How does a district health department compare to a public health authority?

There are many similarities between district health departments and public health authorities. For example, they both provide public health services, and have governing boards and directors. They are both public authorities for purposes of the North Carolina Local Government Budget and Fiscal Control Act, which means that they are responsible for their own budgets and financial management, independently from the counties that comprise them. They both are public entities that are subject to laws generally applicable to government agencies, such as open meetings and public records laws.

There are, however, some differences between a district health department and a public health authority: 

Governing board:  The governing boards of the two types of agencies are composed differently and may be appointed differently.

  • Composition: A district board of health has 15-18 members and must include representatives of specific professions, as well as a member of the board of commissioners of each county served by the district. A single-county public health authority is composed of 7-9 members, while a multi-county authority may have up to 11 members.[1] A public health authority board must include either a county commissioner or a commissioner’s designee from each county in the authority. It must also include a hospital administrator and representatives from several other professions, but not every profession mentioned in the statute must be represented. A comparison of the membership of the different types of boards is available in the attached document
  • Appointment: For a district board of health, the boards of commissioners of each county comprising the district appoints one commissioner to serve on the board, then those commissioners appoint the remaining members. A multi-county public health authority board is appointed in the same fashion, except a board of county commissioners may appoint non-commissioner designee. The board of county commissioners appoints all the members of a single-county public health authority board.
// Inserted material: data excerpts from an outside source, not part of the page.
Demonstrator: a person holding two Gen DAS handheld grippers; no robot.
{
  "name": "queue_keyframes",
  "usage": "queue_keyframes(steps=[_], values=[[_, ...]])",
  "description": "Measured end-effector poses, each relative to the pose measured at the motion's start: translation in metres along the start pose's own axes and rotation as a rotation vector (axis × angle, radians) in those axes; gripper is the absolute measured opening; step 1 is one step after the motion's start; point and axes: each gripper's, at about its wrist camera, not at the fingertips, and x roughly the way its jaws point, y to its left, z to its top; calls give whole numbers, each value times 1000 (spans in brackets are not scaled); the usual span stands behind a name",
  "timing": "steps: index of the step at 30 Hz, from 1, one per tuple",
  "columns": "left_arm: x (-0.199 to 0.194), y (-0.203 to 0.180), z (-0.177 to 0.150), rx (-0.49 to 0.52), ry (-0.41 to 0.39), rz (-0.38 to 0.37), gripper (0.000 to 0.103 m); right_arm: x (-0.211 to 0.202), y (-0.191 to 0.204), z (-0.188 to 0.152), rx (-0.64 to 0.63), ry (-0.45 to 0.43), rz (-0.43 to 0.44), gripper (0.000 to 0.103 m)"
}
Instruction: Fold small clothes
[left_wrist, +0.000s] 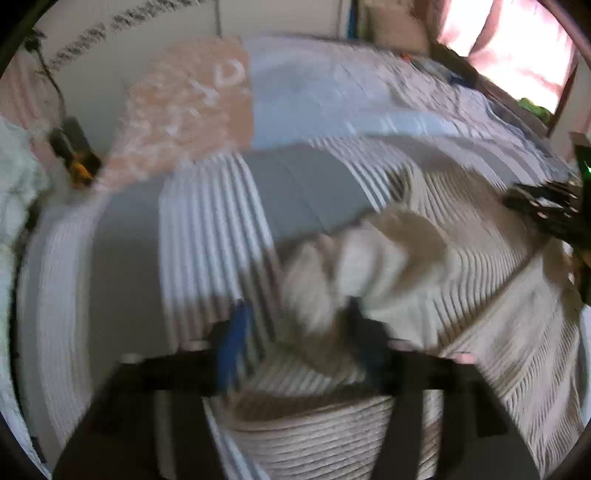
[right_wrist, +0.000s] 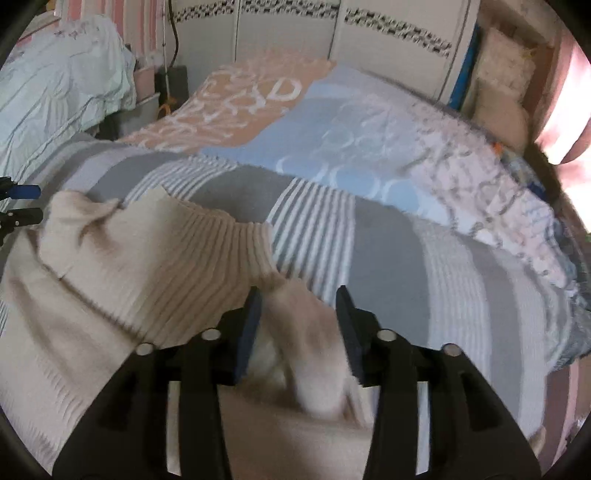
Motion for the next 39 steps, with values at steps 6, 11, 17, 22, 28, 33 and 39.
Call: queue_keyframes(steps=[6,11,17,22,28,33,39], values=[[-48,-7,-23,17,-46,7,81,-40,-8,-53,87,47,-6,59],[-33,-8,-59,1,38,25,81,-16,4,-88,113,134,-15,42],[-25,-3,-66,-155,56,-96,19,-39,12,-86,138,74,7,14],[-51,-15,-85,-99,67,-38,13,-55,24,-86,80,48,-24,14],[-48,-11,-77,-123,64,11,20,-18,9,-87,144,92,-37,25],[-33,-19,-78,-63,51,212,75,-44,-13,-96,217,33,38,41],[-64,-12,-88,-86,4,221,78,-104,-24,-108,179,-65,-23,59]])
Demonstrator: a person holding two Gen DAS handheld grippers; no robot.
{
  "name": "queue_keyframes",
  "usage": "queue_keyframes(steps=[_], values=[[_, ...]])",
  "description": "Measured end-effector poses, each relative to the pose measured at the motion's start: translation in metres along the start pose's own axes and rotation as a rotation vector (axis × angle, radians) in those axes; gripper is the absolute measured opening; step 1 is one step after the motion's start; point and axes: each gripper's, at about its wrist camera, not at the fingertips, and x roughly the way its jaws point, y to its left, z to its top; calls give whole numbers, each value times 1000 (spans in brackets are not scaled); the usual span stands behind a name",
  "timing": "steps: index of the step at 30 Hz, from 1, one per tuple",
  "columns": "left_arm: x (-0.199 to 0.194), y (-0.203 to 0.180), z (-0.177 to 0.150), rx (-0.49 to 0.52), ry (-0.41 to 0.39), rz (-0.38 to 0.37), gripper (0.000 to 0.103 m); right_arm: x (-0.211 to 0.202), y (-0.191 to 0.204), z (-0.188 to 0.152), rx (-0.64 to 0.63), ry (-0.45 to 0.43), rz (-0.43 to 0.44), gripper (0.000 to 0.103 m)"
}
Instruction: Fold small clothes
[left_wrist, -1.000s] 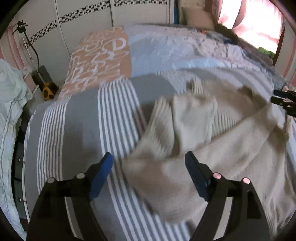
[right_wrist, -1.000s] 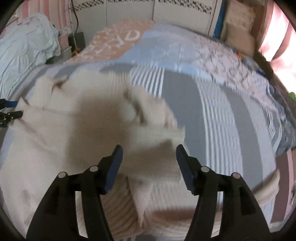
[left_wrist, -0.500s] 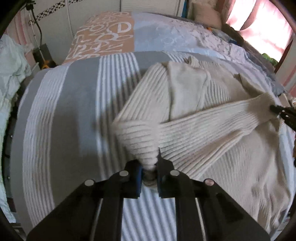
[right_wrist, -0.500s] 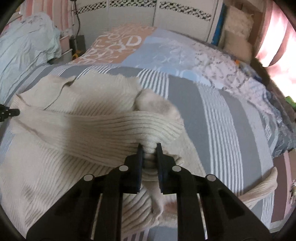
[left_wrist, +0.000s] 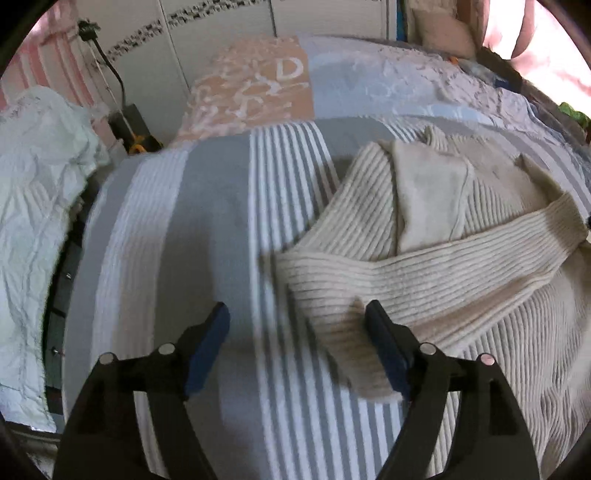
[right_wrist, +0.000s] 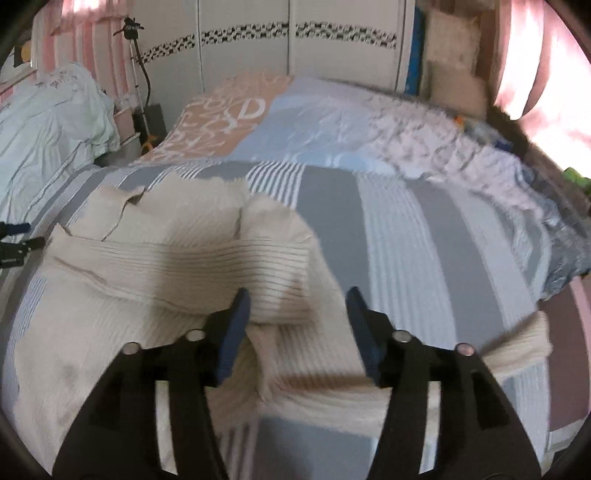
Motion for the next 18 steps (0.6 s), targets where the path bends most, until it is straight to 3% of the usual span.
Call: queue_keyframes(steps=[3,8,14,18], values=[[-25,-7,-5,13,-75,54,84,-13,-7,-14,-24,0,-61,67],[-53,-30,-8,24,-153,29,91,-33,-37,-42,18,-15,-158,83],[-78,-60,0,34,-194,-46,96,-46,-86,-65,135,-13,-196,92],[-81,-81,6,54,-200,-49,97,-54,-110,-77,167,-16,-249,93]])
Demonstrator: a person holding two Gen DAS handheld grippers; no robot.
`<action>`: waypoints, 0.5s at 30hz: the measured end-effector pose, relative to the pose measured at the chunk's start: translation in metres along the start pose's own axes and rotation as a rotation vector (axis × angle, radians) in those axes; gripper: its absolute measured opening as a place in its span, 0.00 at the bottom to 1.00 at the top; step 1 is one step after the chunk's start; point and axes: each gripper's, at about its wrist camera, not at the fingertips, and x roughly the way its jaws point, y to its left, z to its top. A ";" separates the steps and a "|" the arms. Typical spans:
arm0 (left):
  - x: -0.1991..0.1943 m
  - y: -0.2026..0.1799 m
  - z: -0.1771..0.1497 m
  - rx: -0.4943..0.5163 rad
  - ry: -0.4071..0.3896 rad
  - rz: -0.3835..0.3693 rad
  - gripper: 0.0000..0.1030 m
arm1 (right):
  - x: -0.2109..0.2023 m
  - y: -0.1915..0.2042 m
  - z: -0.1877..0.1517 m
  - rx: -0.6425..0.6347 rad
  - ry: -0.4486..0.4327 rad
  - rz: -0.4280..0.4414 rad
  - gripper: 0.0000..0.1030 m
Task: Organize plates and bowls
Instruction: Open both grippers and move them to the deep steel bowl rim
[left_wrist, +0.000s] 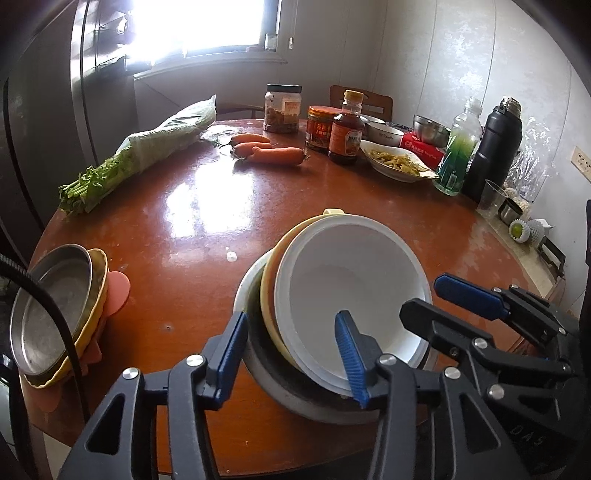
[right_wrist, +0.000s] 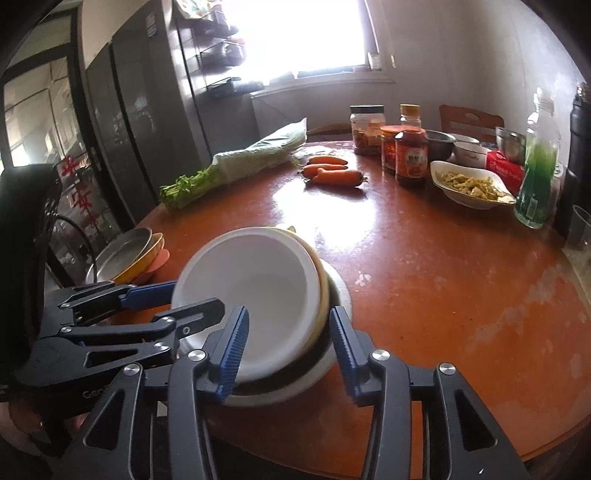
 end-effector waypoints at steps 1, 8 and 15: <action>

Powers and duties of directors and governing boards:  District health directors and public health authority directors have the same general powers and duties, such as hiring and firing employees, enforcing public health laws, and investigating and controlling the spread of disease within their jurisdictions. (More information about the powers and duties of public health directors is available here.) However, district health directors have one power that public health authority directors do not: the authority to enter contracts on behalf of the agency.[2] In public health authorities, the power to enter contracts is given to the board, not the director.[3] However, the board could delegate this power to the director.[4]

Public health authority boards have expanded powers and duties compared to district boards of health. For example, a public health authority board may impose fees for services without the approval of county commissioners. A public health authority board also has greater powers related to acquiring and disposing of property.[5] 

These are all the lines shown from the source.